### Work instructions
When you reach the line with "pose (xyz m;" in the listing below, transcribe it and each line after it up to and including the line with "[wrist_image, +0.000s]", exactly and with nothing else.

### Extracted information
-------

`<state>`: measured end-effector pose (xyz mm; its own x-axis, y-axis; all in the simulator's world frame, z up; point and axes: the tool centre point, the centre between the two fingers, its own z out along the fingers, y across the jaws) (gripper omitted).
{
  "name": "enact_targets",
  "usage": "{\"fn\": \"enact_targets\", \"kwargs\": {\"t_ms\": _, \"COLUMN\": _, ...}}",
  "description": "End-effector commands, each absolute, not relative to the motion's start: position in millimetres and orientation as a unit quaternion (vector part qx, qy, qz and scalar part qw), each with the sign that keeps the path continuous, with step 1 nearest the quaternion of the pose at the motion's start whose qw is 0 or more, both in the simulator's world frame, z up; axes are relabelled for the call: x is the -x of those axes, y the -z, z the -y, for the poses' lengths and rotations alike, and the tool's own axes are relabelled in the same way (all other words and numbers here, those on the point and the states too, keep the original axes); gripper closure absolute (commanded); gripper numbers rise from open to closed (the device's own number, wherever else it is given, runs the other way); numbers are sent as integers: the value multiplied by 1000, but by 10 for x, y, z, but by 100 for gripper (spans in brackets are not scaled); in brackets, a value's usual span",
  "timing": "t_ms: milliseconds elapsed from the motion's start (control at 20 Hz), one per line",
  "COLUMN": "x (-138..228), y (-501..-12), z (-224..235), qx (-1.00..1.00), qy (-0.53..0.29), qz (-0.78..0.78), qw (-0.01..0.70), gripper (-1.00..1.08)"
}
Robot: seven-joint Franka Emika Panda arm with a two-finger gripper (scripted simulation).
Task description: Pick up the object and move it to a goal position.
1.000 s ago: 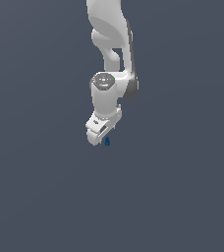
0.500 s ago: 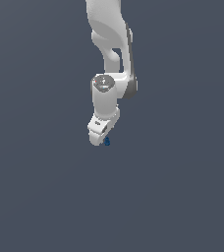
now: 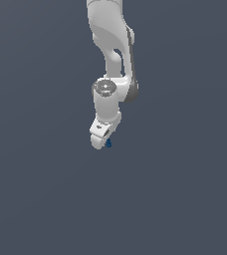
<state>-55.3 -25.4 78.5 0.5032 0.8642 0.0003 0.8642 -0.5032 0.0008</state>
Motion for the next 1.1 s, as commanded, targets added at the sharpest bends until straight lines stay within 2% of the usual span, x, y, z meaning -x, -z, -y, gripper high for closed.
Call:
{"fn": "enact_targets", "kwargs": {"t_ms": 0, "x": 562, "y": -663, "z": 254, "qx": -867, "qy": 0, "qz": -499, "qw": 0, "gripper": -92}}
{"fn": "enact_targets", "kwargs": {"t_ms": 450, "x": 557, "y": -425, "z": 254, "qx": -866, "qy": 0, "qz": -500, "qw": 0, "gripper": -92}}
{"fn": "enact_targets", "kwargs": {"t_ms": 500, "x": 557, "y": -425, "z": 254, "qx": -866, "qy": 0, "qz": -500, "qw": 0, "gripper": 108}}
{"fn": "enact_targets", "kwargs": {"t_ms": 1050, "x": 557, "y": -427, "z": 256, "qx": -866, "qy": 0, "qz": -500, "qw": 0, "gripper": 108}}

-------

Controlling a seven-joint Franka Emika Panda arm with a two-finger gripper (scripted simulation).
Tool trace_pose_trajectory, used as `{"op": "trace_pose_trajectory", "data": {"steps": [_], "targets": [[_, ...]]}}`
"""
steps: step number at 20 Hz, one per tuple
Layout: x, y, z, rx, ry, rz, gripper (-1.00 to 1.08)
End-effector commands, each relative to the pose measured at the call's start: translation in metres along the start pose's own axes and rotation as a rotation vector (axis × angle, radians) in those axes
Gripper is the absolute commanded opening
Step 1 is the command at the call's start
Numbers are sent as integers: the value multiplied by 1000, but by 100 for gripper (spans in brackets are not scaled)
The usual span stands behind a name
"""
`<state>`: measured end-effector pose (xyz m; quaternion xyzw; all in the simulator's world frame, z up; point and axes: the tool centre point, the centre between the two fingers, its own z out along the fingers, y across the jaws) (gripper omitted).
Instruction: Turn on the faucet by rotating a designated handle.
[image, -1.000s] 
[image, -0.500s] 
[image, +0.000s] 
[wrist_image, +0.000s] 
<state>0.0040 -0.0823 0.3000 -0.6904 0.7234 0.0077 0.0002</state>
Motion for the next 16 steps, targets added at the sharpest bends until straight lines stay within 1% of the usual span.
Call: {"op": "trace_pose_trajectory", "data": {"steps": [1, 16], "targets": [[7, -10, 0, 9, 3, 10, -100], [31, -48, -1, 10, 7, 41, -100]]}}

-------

### Answer
`<state>`: measured end-effector pose (xyz m; quaternion xyzw; all in the simulator's world frame, z up; point and axes: the tool centre point, the centre between the two fingers, its own z out along the fingers, y across the jaws) (gripper omitted).
Instruction: Turn on the faucet by rotating a designated handle.
[image, -1.000s] 
[image, -0.500s] 
[image, +0.000s] 
[wrist_image, +0.000s] 

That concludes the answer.